▶ _Exercise directions_
Copy out all lines in the material below that contain the string "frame".

▶ _Source material_
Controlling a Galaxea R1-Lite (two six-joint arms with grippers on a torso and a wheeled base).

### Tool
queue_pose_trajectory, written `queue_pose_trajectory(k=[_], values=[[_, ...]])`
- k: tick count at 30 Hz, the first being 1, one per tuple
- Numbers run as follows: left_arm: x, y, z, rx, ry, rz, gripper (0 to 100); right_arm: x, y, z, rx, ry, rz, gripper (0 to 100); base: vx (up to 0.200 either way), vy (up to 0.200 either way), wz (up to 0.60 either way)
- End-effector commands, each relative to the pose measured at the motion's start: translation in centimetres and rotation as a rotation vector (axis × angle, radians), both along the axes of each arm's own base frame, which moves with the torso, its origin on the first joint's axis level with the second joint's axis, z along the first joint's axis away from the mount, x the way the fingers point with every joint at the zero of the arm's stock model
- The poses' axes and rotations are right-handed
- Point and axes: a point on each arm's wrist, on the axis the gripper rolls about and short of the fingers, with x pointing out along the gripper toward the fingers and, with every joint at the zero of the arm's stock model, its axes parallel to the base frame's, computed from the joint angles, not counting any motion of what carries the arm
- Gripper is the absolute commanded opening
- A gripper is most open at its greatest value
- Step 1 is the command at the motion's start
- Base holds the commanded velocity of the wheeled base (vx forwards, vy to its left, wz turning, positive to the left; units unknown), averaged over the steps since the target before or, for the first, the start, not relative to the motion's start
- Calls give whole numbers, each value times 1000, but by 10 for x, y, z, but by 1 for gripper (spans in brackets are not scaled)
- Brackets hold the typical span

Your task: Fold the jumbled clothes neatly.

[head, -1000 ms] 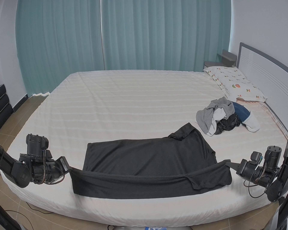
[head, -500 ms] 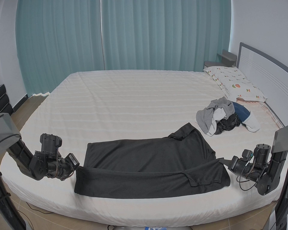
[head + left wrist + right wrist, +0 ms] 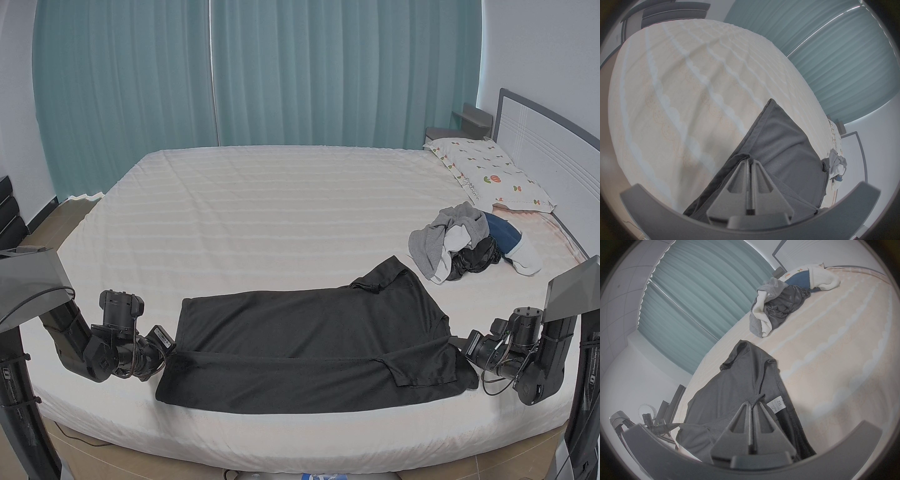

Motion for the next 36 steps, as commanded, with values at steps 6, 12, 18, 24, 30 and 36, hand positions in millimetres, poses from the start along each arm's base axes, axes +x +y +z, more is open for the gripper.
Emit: queue_pose_trajectory(k=[6,12,18,24,30,36], values=[[2,0,-5,-25,14,27,100,3,0,-9,3,16,0,100,0,0,0],[-1,8,3,-31,-3,51,100,1,-7,-1,79,23,-58,100,0,0,0],[-7,11,13,-41,-23,50,100,1,-15,8,188,33,-115,100,0,0,0],[-6,19,13,-55,-24,70,100,1,-21,8,199,34,-126,100,0,133,0],[-7,20,13,-62,-23,66,100,1,-21,8,199,36,-126,100,0,67,0],[-5,20,13,-63,-25,67,100,1,-21,7,199,36,-124,100,0,0,0]])
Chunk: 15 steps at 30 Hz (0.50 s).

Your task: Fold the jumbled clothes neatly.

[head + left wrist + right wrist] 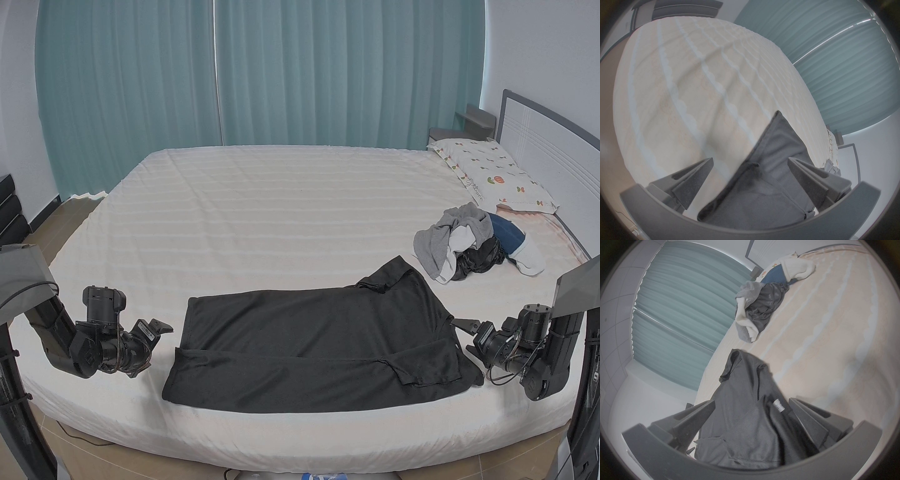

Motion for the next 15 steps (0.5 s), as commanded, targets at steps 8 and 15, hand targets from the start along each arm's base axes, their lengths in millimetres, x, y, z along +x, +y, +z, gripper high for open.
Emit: queue_pose_trajectory(k=[8,15], values=[[3,-2,3,-3,-17,-4,100,2,1,1,0,-13,2,100,0,0,0],[22,-16,17,-16,-86,-14,100,0,2,-2,3,2,3,100,0,0,0]])
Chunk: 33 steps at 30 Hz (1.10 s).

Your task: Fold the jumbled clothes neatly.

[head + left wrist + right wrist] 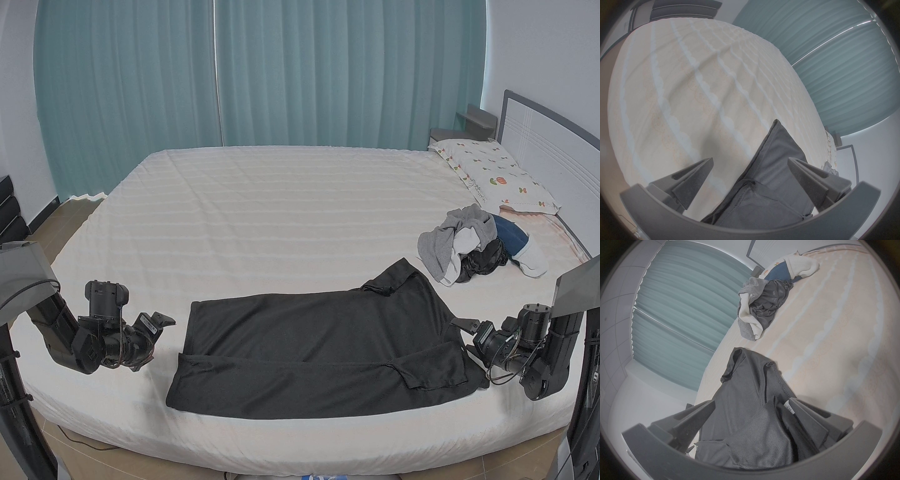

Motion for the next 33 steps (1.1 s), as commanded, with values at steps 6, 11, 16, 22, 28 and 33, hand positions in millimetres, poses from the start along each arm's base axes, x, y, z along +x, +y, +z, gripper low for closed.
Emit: queue_pose_trajectory(k=[6,11,16,22,28,33], values=[[38,-12,18,-7,-122,-18,100,-6,2,-8,2,36,6,100,0,0,0],[71,-16,5,1,-154,-33,100,-6,3,-13,4,55,8,100,0,0,0],[92,-27,-14,54,-167,-92,100,-6,4,-17,36,80,-4,100,0,0,0],[119,-33,-24,94,-218,-100,100,-8,10,-19,30,90,15,100,0,0,0],[121,-47,-47,174,-191,-110,100,-8,10,-21,28,96,14,100,0,0,0],[126,-49,-57,209,-212,-96,100,-9,14,-22,23,100,25,100,0,0,0]])
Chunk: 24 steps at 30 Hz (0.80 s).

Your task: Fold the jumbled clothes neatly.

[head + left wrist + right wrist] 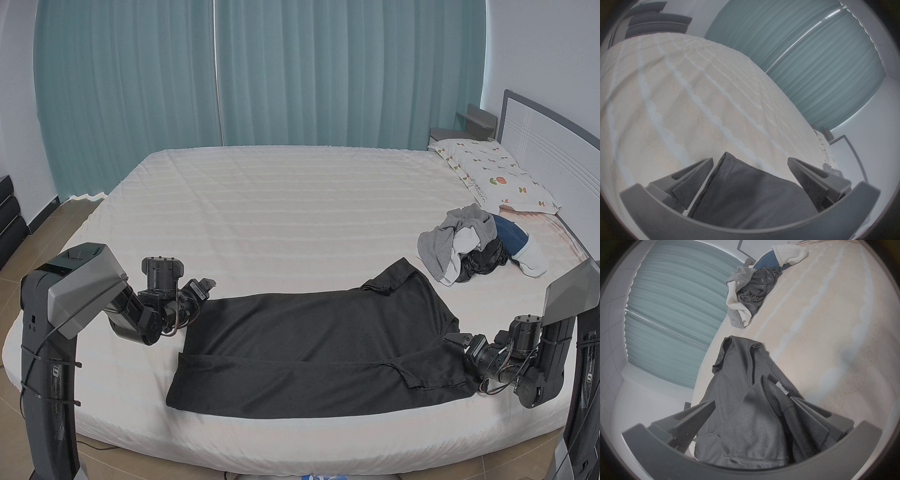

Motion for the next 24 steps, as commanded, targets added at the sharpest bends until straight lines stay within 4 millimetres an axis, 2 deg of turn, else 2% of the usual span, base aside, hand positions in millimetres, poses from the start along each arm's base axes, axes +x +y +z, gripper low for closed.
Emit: queue_pose_trajectory(k=[1,9,10,17,21,24], values=[[2,-4,-17,7,23,-6,100,0,2,-2,0,2,8,100,0,0,0],[2,-3,-17,4,20,-1,100,0,2,-3,0,5,8,100,0,0,0],[2,-2,-16,2,20,0,0,0,2,-3,0,5,8,100,0,0,0],[-2,4,-9,-1,17,19,0,4,2,0,2,-15,8,100,0,0,0],[-4,7,-1,-20,2,42,0,6,8,5,-16,-41,15,100,0,0,0],[-7,10,12,-62,-31,68,0,12,12,16,-41,-95,-9,100,0,0,0]])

▶ _Written solution_
- End-effector commands, each relative to the pose measured at the motion's start: translation in centimetres and rotation as a rotation vector (axis × angle, radians), both along the axes of each arm's own base frame, which moves with the torso, its origin on the first joint's axis level with the second joint's axis, z along the first joint's axis away from the mount, x the way the fingers point with every joint at the zero of the arm's stock model
- Point and axes: a point on each arm's wrist, on the axis the gripper rolls about and short of the fingers, with x pointing out along the gripper toward the fingers and, with every joint at the zero of the arm's stock model, its axes parallel to the base frame's, computed from the joint angles, not counting any motion of what carries the arm

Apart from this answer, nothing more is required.